EXERCISE REQUIREMENTS: Set down the data below exactly; pictures stay out.

Stored data:
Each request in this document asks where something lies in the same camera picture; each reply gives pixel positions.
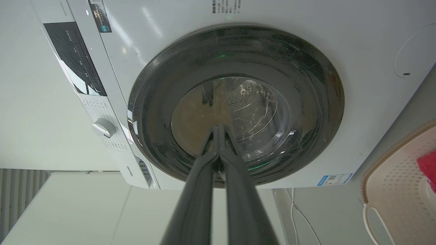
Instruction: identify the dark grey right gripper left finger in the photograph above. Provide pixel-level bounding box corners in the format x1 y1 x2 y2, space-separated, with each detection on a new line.
160 125 219 245

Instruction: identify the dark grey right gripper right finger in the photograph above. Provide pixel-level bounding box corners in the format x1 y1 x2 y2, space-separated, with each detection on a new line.
219 125 280 245

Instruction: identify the beige perforated laundry basket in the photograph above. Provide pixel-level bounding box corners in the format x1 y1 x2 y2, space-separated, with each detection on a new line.
360 121 436 245

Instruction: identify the white cabinet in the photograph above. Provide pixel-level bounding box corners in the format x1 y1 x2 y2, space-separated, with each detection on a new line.
0 172 286 245

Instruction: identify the silver washing machine control knob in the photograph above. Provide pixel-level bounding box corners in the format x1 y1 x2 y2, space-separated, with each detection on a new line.
92 118 116 138

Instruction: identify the dark round washing machine door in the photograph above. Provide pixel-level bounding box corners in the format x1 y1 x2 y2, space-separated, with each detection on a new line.
127 26 345 188

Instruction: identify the white front-load washing machine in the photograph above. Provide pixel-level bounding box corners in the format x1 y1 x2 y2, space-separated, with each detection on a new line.
32 0 436 190

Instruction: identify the grey ribbed radiator panel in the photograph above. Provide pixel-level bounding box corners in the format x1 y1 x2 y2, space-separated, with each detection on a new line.
0 168 51 232

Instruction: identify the red cloth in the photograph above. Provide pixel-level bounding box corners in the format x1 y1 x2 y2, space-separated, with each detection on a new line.
417 151 436 193

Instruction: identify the white power cable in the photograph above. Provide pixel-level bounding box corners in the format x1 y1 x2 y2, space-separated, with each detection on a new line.
285 188 322 245

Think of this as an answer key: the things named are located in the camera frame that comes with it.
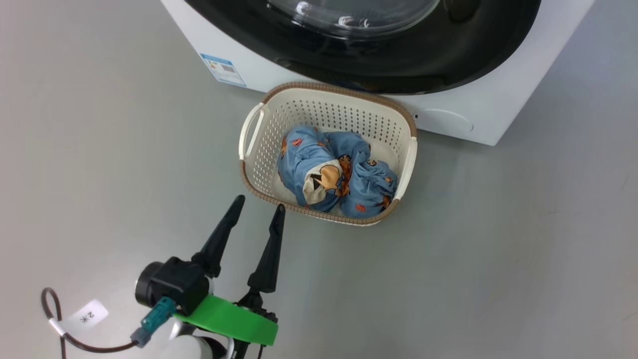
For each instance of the blue garment with cream patch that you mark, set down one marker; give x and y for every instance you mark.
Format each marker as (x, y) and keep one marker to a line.
(304, 159)

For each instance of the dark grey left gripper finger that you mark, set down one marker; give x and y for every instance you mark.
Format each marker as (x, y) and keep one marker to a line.
(271, 254)
(219, 239)

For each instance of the blue energy label sticker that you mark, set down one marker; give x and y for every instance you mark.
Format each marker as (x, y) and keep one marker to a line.
(223, 69)

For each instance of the white washing machine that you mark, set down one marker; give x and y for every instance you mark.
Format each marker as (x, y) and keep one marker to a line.
(478, 94)

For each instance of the white drain filter cover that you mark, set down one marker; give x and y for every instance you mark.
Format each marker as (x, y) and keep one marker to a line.
(446, 121)

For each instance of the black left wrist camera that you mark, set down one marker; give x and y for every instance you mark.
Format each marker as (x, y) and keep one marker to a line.
(174, 284)

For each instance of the black glass washing machine door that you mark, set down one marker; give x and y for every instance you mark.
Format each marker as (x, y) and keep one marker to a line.
(398, 60)

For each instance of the cream perforated laundry basket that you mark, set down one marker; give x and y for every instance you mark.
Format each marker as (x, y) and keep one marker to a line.
(269, 149)

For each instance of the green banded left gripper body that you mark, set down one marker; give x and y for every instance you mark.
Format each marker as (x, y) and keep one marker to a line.
(234, 321)

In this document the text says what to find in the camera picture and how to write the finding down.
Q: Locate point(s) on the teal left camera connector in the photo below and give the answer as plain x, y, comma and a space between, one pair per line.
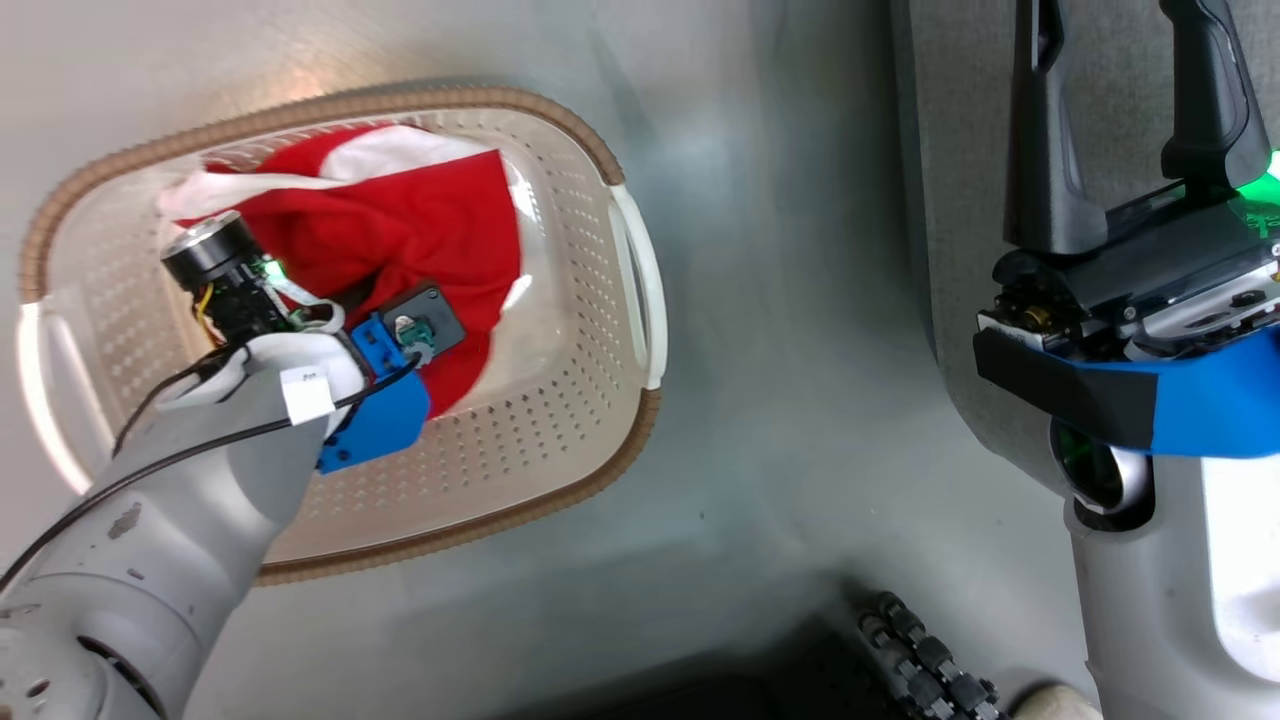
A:
415, 335

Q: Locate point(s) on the red and white garment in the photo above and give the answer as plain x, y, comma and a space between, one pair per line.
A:
420, 230

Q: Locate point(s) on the black roller wheel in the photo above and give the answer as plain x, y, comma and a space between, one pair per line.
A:
930, 660

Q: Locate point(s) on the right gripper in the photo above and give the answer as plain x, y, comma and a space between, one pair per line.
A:
1150, 290

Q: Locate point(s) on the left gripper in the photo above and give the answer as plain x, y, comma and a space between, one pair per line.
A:
215, 255

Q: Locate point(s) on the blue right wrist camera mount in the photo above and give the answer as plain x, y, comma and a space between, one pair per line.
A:
1220, 400

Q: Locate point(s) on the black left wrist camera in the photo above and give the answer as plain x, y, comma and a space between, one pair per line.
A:
447, 318

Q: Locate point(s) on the grey fabric sofa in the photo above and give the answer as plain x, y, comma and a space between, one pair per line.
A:
960, 150

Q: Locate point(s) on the cream perforated laundry basket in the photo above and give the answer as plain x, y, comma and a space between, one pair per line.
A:
560, 400

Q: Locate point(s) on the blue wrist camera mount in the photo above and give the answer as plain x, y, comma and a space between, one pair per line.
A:
385, 420
1220, 400

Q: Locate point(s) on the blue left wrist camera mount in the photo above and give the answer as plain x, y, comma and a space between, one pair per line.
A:
385, 420

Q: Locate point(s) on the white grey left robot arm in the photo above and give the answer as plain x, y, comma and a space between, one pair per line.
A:
180, 520

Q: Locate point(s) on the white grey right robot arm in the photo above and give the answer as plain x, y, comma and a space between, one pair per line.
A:
1150, 600

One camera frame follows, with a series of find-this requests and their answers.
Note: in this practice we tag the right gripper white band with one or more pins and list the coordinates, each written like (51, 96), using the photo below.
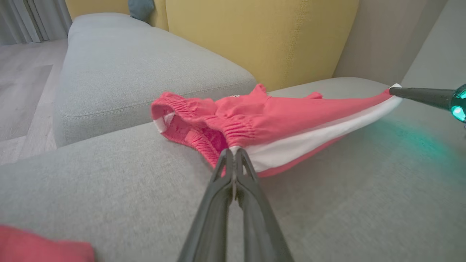
(459, 105)

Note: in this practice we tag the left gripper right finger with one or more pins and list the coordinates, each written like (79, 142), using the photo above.
(258, 225)

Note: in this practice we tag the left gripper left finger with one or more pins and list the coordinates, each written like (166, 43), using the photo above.
(214, 218)

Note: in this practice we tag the red and white sports garment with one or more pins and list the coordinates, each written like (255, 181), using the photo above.
(284, 120)

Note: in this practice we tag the large grey sofa seat cushion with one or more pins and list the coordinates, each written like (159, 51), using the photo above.
(109, 189)

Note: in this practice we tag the yellow sofa backrest cushion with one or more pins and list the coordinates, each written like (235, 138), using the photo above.
(102, 6)
(262, 36)

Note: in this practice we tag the teal throw pillow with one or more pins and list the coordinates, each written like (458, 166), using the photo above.
(141, 9)

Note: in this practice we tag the grey pleated curtain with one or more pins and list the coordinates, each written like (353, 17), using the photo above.
(32, 18)

REPLY:
Each request in this document asks where something lies in the same camera picture; each reply gives pixel positions.
Instruction: identify the dark grey right gripper left finger in the photograph above. Provide pixel-level bounding box corners in the format x1 y1 x2 y2, space-separated, with each detection on a new line.
160 125 219 245

Instruction: identify the dark grey right gripper right finger in the photograph above. Provide pixel-level bounding box corners in the format x1 y1 x2 y2, space-separated, with each detection on a new line.
219 125 280 245

Instruction: identify the beige perforated laundry basket in the photograph above. Provide pixel-level bounding box corners in the format x1 y1 x2 y2, space-separated, with each detection on a new line.
360 121 436 245

Instruction: identify the white cabinet in the photograph above. Provide pixel-level bounding box corners in the format x1 y1 x2 y2, space-separated, with each detection on a new line.
0 172 286 245

Instruction: identify the silver washing machine control knob in the photograph above. Provide pixel-level bounding box corners in the format x1 y1 x2 y2, space-separated, with each detection on a new line.
92 118 116 138

Instruction: identify the dark round washing machine door in the photograph above. Provide pixel-level bounding box corners in the format x1 y1 x2 y2, space-separated, with each detection on a new line.
127 26 345 188

Instruction: identify the white front-load washing machine in the photograph above. Provide pixel-level bounding box corners in the format x1 y1 x2 y2, space-separated, with each detection on a new line.
32 0 436 190

Instruction: identify the grey ribbed radiator panel in the photograph above. Provide pixel-level bounding box corners in the format x1 y1 x2 y2, space-separated, with each detection on a new line.
0 168 51 232

Instruction: identify the red cloth in the photograph above. Provide pixel-level bounding box corners in the format x1 y1 x2 y2, space-separated, with each detection on a new line.
417 151 436 193

Instruction: identify the white power cable in the photograph above. Provide pixel-level bounding box corners in the format x1 y1 x2 y2, space-separated, with each detection on a new line.
285 188 322 245

Think of this as an answer key: the things named are located in the camera frame that comes with it.
For each instance of the blue garment with cream patch that you mark, set down one marker; give x and y for every instance you mark.
Format each marker as (x, y) and keep one marker to a line.
(304, 159)

For each instance of the dark grey left gripper finger that you mark, set down one marker; give x and y for every instance you mark.
Format each marker as (x, y) and keep one marker to a line.
(271, 254)
(219, 239)

For each instance of the blue energy label sticker that you mark, set down one marker; give x and y for every instance you mark.
Format each marker as (x, y) and keep one marker to a line.
(223, 69)

For each instance of the white washing machine that you mark, set down one marker; give x and y for every instance you mark.
Format each marker as (x, y) and keep one marker to a line.
(478, 94)

For each instance of the white drain filter cover that you mark, set down one marker; give x and y for every instance you mark.
Format each marker as (x, y) and keep one marker to a line.
(446, 121)

For each instance of the black left wrist camera that you mark, set down one marker; give x and y for every instance you mark.
Format each marker as (x, y) and keep one marker to a line.
(174, 284)

For each instance of the black glass washing machine door that you mark, set down one marker; give x and y for every instance you mark.
Format each marker as (x, y) and keep one marker to a line.
(398, 60)

For each instance of the cream perforated laundry basket that you mark, set down one marker; give x and y for every instance you mark.
Format each marker as (x, y) and keep one marker to a line.
(269, 149)

For each instance of the green banded left gripper body that you mark, set down one marker; give x and y for every instance you mark.
Format each marker as (x, y) and keep one marker to a line.
(234, 321)

In this document the text says what to find in the camera picture and how to write the finding down.
Q: Locate point(s) on the teal left camera connector in the photo below and give the answer as plain x, y, comma and a space between, one pair per line.
A:
415, 335

Q: Locate point(s) on the red and white garment in the photo above and give the answer as plain x, y, comma and a space between, one pair per line.
A:
420, 230

Q: Locate point(s) on the black roller wheel in the photo above and give the answer as plain x, y, comma and a space between, one pair per line.
A:
930, 660

Q: Locate point(s) on the right gripper in the photo above and give the answer as plain x, y, comma and a space between, one pair per line.
A:
1150, 290

Q: Locate point(s) on the left gripper in the photo above and give the answer as plain x, y, comma and a space between, one pair per line.
A:
215, 255

Q: Locate point(s) on the blue right wrist camera mount in the photo above and give the answer as plain x, y, comma and a space between, one pair per line.
A:
1220, 400

Q: Locate point(s) on the black left wrist camera in the photo above and give the answer as plain x, y, comma and a space between, one pair per line.
A:
447, 318

Q: Locate point(s) on the grey fabric sofa in the photo above and give the answer as plain x, y, comma and a space between, one pair per line.
A:
960, 150

Q: Locate point(s) on the cream perforated laundry basket in the photo above and give the answer as plain x, y, comma and a space between, one pair per line.
A:
560, 400

Q: Locate point(s) on the blue wrist camera mount in the photo above and give the answer as plain x, y, comma and a space between, one pair per line.
A:
385, 420
1220, 400

Q: Locate point(s) on the blue left wrist camera mount in the photo above and give the answer as plain x, y, comma and a space between, one pair per line.
A:
385, 420

Q: Locate point(s) on the white grey left robot arm in the photo above and give the answer as plain x, y, comma and a space between, one pair per line.
A:
180, 520

Q: Locate point(s) on the white grey right robot arm in the photo above and give the answer as plain x, y, comma and a space between, one pair per line.
A:
1150, 600

One camera frame follows, with a series of find-this requests and their answers.
Note: in this practice we tag the right gripper white band with one or more pins and list the coordinates, each written like (51, 96), using the photo below.
(459, 105)

Note: in this practice we tag the left gripper right finger with one or more pins and list the coordinates, each written like (79, 142), using the photo above.
(258, 225)

Note: in this practice we tag the left gripper left finger with one or more pins and list the coordinates, each written like (166, 43), using the photo above.
(214, 218)

Note: in this practice we tag the red and white sports garment with one or more pins and list the coordinates, each written like (255, 181), using the photo above.
(284, 120)

Note: in this practice we tag the large grey sofa seat cushion with one or more pins and list the coordinates, each written like (159, 51), using the photo above.
(109, 189)

Note: in this practice we tag the yellow sofa backrest cushion with one or more pins and list the coordinates, each written like (235, 138), using the photo above.
(102, 6)
(262, 36)

Note: in this practice we tag the teal throw pillow with one or more pins and list the coordinates, each written like (458, 166), using the photo above.
(141, 9)

Note: in this practice we tag the grey pleated curtain with one or more pins and list the coordinates, each written like (353, 17), using the photo above.
(32, 18)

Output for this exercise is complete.